Exercise input START

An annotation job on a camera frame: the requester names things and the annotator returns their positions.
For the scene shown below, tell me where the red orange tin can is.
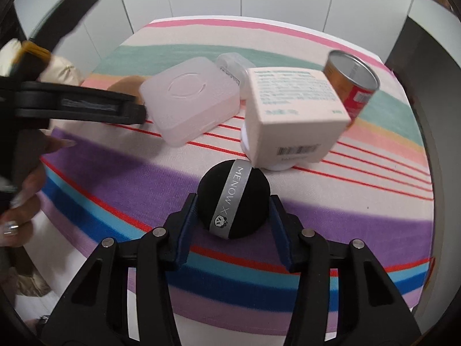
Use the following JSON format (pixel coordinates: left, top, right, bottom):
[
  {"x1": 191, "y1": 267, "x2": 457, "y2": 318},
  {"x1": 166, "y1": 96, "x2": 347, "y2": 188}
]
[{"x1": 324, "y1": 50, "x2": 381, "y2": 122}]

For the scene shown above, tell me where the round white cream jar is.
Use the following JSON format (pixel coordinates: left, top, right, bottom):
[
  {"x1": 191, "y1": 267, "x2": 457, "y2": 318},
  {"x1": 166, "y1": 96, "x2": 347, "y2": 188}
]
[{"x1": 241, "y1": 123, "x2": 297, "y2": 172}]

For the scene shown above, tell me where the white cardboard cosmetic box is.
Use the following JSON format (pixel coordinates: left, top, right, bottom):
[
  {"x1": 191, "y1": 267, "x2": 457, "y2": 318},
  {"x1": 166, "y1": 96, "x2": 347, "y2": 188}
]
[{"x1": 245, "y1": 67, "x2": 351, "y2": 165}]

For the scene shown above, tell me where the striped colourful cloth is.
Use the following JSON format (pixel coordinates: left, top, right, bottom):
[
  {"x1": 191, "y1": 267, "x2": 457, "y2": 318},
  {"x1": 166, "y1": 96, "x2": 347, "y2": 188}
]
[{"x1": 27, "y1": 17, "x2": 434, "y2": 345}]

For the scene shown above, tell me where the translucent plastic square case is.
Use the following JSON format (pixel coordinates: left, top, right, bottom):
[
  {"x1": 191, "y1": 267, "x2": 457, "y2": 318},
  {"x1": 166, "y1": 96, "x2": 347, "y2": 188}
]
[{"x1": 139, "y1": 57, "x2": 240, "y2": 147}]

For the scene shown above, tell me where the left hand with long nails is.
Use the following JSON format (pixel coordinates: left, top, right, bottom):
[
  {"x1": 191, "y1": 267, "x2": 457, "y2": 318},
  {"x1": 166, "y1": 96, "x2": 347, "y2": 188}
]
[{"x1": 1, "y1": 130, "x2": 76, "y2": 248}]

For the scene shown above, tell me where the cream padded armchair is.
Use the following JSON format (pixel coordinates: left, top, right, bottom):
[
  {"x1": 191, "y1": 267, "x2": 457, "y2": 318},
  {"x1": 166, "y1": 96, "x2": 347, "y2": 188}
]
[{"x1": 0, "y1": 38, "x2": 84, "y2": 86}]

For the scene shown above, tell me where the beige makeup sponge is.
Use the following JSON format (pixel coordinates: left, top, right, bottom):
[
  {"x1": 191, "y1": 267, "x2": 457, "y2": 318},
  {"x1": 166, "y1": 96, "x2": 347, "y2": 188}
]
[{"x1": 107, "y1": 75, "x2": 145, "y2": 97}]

Exercise input END
Exercise input START

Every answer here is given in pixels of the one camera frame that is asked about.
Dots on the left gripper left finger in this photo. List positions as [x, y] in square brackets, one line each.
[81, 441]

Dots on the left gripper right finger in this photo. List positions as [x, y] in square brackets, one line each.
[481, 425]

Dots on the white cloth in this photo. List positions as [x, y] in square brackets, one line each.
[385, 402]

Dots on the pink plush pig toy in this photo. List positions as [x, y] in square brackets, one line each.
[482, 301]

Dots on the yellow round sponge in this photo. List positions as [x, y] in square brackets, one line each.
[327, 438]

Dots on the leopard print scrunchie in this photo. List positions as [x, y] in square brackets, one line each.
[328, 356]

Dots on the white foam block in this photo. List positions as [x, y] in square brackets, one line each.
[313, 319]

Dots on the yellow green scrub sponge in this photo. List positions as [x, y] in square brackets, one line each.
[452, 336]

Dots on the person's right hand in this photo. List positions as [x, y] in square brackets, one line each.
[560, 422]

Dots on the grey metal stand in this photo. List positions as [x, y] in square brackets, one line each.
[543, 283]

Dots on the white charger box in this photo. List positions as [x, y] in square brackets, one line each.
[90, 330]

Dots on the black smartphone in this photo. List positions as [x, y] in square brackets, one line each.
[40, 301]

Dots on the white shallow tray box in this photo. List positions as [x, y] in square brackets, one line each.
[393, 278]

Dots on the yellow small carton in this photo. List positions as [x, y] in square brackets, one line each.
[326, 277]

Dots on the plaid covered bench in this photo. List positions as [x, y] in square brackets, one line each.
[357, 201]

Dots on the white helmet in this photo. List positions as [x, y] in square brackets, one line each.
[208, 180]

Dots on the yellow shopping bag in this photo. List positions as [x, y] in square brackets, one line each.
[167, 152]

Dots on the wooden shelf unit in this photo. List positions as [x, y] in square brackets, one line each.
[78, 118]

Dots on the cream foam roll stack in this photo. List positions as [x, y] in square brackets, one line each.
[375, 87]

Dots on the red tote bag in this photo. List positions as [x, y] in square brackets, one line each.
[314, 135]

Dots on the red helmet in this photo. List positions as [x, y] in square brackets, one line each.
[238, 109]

Exercise input END
Exercise input START

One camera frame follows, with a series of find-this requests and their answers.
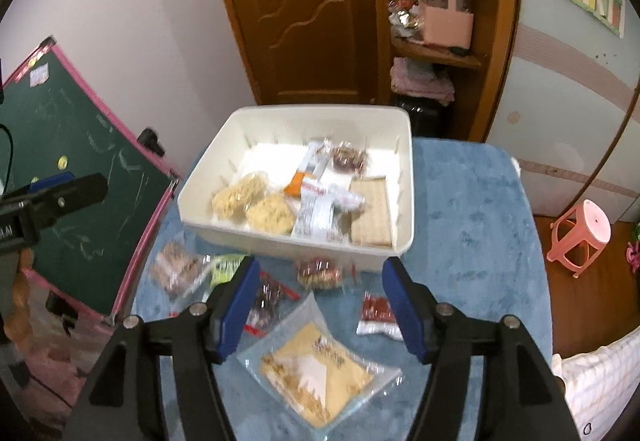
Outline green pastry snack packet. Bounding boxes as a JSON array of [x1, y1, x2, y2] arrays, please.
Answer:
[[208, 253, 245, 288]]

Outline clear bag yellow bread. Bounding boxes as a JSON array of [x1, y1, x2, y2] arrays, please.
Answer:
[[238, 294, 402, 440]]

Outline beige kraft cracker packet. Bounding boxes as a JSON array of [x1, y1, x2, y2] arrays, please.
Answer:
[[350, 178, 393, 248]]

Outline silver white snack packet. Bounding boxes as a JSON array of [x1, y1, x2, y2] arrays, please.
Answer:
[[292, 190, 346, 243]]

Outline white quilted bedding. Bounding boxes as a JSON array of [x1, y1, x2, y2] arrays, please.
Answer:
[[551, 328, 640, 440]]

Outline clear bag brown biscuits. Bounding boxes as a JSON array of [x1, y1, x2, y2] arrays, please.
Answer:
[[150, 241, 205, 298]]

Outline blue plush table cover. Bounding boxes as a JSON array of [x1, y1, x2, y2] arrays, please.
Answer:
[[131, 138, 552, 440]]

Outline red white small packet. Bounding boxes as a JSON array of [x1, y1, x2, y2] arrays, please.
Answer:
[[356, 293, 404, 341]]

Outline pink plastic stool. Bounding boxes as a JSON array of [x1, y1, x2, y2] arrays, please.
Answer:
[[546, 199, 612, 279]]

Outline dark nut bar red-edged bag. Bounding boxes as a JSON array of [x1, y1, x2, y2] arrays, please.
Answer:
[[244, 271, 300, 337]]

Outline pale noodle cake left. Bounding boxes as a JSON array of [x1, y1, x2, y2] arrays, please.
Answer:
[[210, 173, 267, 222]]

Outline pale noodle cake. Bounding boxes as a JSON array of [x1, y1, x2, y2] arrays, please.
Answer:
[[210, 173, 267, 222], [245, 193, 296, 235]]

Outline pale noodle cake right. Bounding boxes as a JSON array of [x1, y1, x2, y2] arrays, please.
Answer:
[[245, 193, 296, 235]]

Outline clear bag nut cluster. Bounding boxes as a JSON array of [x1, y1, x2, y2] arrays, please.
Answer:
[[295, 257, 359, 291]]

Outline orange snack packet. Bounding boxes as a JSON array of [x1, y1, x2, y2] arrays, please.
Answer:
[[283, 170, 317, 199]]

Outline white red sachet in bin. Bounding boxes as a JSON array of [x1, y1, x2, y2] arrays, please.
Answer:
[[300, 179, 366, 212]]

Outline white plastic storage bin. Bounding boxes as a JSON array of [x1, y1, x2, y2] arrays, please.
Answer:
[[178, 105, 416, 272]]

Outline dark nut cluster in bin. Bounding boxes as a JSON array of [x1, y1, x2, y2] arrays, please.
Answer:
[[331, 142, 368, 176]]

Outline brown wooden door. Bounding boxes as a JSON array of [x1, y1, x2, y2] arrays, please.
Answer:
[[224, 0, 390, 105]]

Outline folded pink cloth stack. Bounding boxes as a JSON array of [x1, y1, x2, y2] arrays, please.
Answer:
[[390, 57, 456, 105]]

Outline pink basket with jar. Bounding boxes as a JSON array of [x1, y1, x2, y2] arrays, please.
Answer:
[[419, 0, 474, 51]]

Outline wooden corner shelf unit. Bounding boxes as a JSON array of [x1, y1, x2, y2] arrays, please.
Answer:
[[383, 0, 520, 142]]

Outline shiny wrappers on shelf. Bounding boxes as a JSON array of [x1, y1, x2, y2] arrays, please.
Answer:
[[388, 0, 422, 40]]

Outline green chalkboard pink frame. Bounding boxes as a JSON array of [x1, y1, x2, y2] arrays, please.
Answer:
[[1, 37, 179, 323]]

Exercise input END

Nothing but the lines with "brown" should be returned, copied from the entries above.

(Task output)
Outline clear bag brown biscuits. Bounding boxes as a JSON array of [x1, y1, x2, y2] arrays, please.
Outline brown wooden door. Bounding boxes as a JSON array of [x1, y1, x2, y2] arrays, please.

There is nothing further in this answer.